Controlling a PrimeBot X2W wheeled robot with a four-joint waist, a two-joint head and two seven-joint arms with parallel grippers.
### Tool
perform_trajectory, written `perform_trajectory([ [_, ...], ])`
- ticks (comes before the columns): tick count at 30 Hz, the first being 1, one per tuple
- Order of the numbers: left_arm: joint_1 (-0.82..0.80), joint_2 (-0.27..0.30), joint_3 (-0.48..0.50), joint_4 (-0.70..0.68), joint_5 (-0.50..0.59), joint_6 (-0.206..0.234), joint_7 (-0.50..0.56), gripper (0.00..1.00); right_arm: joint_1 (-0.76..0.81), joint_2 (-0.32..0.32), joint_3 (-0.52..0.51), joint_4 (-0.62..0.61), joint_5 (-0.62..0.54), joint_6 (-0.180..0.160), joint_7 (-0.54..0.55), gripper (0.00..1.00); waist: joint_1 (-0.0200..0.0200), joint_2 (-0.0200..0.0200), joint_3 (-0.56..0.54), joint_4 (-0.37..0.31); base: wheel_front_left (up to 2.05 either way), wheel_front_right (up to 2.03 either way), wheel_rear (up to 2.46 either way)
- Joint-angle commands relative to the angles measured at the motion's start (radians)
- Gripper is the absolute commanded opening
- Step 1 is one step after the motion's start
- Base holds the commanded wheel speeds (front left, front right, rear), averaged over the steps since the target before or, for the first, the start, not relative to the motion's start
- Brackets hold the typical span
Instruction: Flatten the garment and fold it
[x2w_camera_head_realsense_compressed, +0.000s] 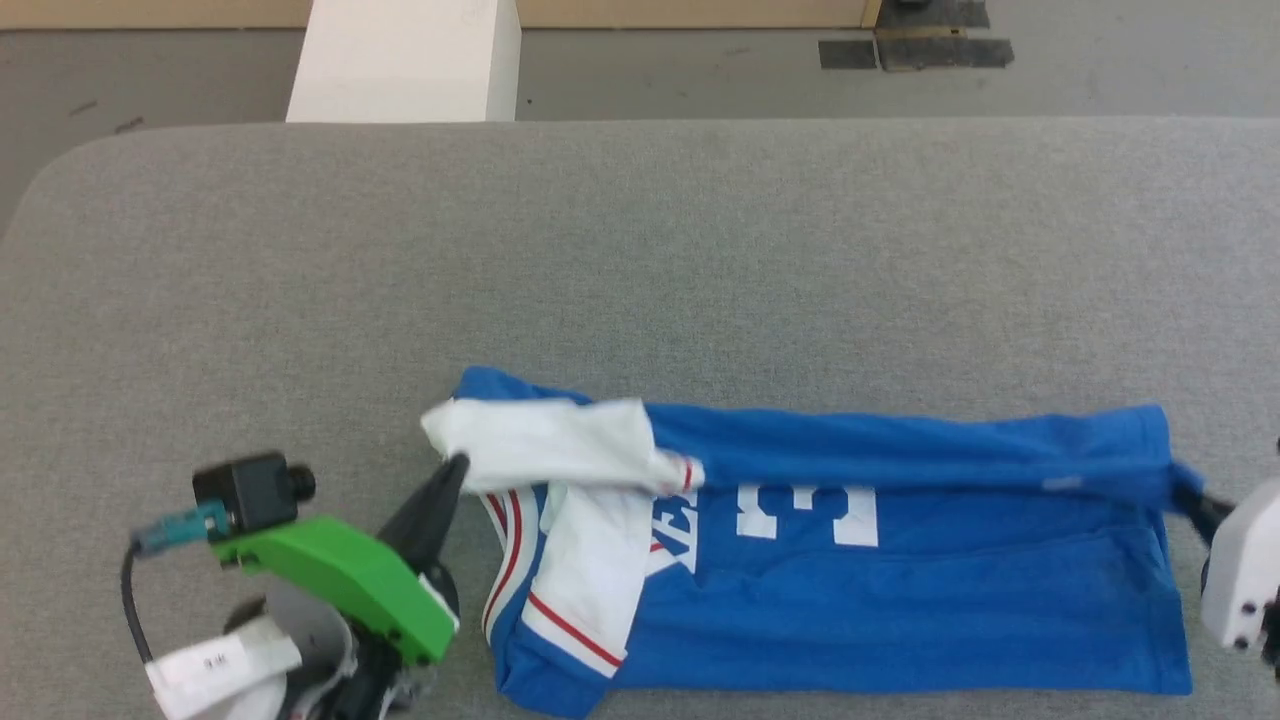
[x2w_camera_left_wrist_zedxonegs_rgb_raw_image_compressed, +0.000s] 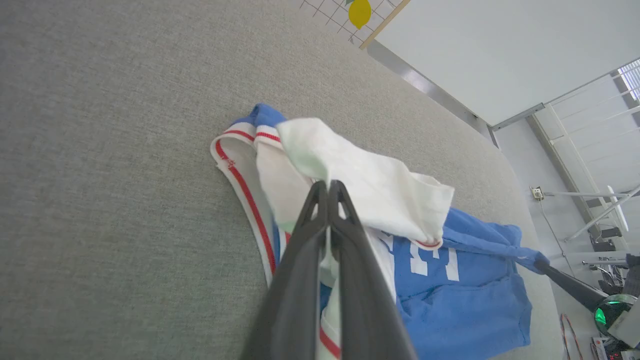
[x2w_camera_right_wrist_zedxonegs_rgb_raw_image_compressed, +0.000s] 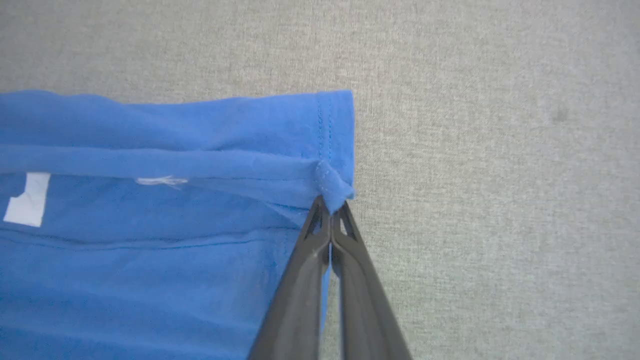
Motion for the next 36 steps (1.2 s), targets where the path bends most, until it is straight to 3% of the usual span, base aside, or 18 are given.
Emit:
perform_trajectory([
  [1,0.030,-0.008,0.002,0.009,-0.013,0.012,-0.011,0.00,0.025,0.011,-0.005,-0.004,-0.006,-0.001,0.005,0.00,0.0001,0.0000,-0.009,0.003,0.00,0.00,0.00],
  [9,0.114,-0.022,-0.013,0.086,-0.035,0.041,-0.006,0.00,0.097,0.041,-0.003,0.026,-0.025,-0.001,0.023,0.00,0.0001,0.0000,-0.035,-0.005,0.00,0.00,0.00],
  [10,0.121,-0.023,-0.011,0.095,-0.039,0.052,-0.003,0.00,0.102,0.044,-0.004,0.029,-0.025,-0.001,0.026,0.05,0.0001,0.0000,-0.041,-0.006,0.00,0.00,0.00],
  [11,0.129,-0.022,-0.010,0.103,-0.044,0.063,0.006,0.31,0.107,0.045,-0.003,0.029,-0.026,-0.001,0.027,0.65,0.0001,0.0000,-0.046,-0.007,0.00,0.00,0.00],
  [12,0.133,-0.022,-0.009,0.105,-0.048,0.071,0.011,0.49,0.112,0.044,-0.003,0.027,-0.026,-0.001,0.026,1.00,0.0001,0.0000,-0.050,-0.008,0.00,0.00,0.00],
  [13,0.137,-0.022,-0.006,0.106,-0.052,0.079,0.015,1.00,0.117,0.043,-0.006,0.023,-0.023,-0.001,0.024,1.00,0.0001,0.0000,-0.055,-0.008,0.00,0.00,0.00],
  [21,0.182,0.050,0.049,0.036,-0.041,0.169,0.035,1.00,0.163,0.022,-0.082,-0.083,0.025,-0.001,0.036,1.00,0.0001,0.0000,-0.092,-0.008,0.00,0.00,0.00],
  [26,0.139,0.113,0.119,-0.027,0.081,0.189,-0.093,1.00,0.156,0.012,-0.160,-0.134,0.070,-0.001,0.070,1.00,0.0001,0.0000,-0.090,-0.004,0.00,0.00,0.00],
  [30,0.066,0.129,0.103,-0.021,0.217,0.149,-0.233,1.00,0.130,-0.025,-0.113,-0.114,0.101,-0.001,0.082,1.00,0.0001,0.0000,-0.069,-0.005,0.00,0.00,0.00],
  [33,0.009,0.099,0.091,0.008,0.305,0.120,-0.371,1.00,0.102,-0.044,-0.052,-0.065,0.135,-0.001,0.087,1.00,0.0001,0.0000,-0.048,-0.005,0.00,0.00,0.00],
  [36,-0.027,0.064,0.074,0.040,0.380,0.095,-0.423,1.00,0.073,-0.058,-0.002,-0.012,0.153,-0.001,0.083,1.00,0.0001,0.0000,-0.027,-0.001,0.00,0.00,0.00],
])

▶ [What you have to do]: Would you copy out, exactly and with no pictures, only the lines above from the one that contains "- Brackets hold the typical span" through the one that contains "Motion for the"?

▶ [Exercise response]:
- Brackets hold the typical span
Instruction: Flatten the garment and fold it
[x2w_camera_head_realsense_compressed, +0.000s] 
[x2w_camera_left_wrist_zedxonegs_rgb_raw_image_compressed, +0.000s] 
[x2w_camera_right_wrist_zedxonegs_rgb_raw_image_compressed, +0.000s] 
Motion for the next 36 steps (1.2 s), targets where the path bends most, until it is straight to 3% of the usual span, base aside, or 18 are given.

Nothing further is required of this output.